* [TASK] Please set down exactly the lines of the listing below from the line containing "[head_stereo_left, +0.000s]" through the line containing "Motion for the", both lines included, leaving out all other lines.
Content starts
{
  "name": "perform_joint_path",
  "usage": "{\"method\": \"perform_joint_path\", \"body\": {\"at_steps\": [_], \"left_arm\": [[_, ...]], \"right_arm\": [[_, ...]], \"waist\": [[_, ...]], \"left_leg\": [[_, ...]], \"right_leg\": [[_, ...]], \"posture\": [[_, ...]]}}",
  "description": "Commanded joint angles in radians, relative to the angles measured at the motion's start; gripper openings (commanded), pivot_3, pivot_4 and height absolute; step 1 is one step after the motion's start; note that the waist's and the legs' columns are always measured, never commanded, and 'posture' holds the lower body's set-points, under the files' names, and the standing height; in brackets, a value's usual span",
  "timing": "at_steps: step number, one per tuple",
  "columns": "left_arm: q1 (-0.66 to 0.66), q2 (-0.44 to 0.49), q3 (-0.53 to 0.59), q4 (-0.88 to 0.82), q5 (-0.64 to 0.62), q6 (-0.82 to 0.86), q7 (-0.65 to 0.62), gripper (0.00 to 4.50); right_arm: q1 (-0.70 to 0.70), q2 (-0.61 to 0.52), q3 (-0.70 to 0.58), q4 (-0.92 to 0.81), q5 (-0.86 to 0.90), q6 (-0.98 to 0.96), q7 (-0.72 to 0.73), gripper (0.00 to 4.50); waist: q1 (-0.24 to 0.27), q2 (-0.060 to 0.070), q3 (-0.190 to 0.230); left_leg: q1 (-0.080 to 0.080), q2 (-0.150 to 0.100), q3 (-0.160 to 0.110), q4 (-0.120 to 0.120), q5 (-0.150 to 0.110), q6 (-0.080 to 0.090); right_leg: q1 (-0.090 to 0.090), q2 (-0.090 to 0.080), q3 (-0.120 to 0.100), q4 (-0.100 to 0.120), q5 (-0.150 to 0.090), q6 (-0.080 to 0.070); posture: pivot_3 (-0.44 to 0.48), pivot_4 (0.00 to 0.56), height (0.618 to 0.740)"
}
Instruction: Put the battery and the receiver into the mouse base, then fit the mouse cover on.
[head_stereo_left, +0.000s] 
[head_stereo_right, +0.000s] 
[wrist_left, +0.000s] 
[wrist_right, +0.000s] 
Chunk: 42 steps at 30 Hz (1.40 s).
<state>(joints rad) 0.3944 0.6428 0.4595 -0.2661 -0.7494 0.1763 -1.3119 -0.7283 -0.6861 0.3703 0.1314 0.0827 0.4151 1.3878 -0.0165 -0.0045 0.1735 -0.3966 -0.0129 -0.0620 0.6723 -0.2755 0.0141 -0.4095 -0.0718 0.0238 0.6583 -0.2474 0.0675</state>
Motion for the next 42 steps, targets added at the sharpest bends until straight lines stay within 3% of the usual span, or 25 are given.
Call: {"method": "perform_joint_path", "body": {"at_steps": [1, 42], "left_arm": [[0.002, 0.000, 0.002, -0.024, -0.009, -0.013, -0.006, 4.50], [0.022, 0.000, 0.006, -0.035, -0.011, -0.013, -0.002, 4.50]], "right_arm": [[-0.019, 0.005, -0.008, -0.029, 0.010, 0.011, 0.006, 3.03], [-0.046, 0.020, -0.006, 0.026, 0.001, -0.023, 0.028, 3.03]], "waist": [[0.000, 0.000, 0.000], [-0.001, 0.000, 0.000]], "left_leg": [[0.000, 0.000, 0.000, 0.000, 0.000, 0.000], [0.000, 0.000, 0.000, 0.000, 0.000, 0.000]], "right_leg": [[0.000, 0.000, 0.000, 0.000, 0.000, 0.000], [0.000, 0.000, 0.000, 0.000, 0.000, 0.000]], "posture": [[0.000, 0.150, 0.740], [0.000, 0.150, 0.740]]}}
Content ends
* [EXERCISE OUTPUT]
[head_stereo_left, +0.000s] 
[head_stereo_right, +0.000s] 
[wrist_left, +0.000s] 
[wrist_right, +0.000s] 
Chunk: 42 steps at 30 Hz (1.40 s).
<state>(joints rad) 0.3944 0.6428 0.4595 -0.2661 -0.7494 0.1763 -1.3119 -0.7283 -0.6861 0.3703 0.1314 0.0827 0.4151 1.3878 -0.0165 -0.0045 0.1735 -0.3966 -0.0129 -0.0620 0.6723 -0.2755 0.0141 -0.4095 -0.0718 0.0238 0.6583 -0.2474 0.0675</state>
Motion for the next 42 steps, targets added at the sharpest bends until straight lines stay within 3% of the usual span, or 25 are given.

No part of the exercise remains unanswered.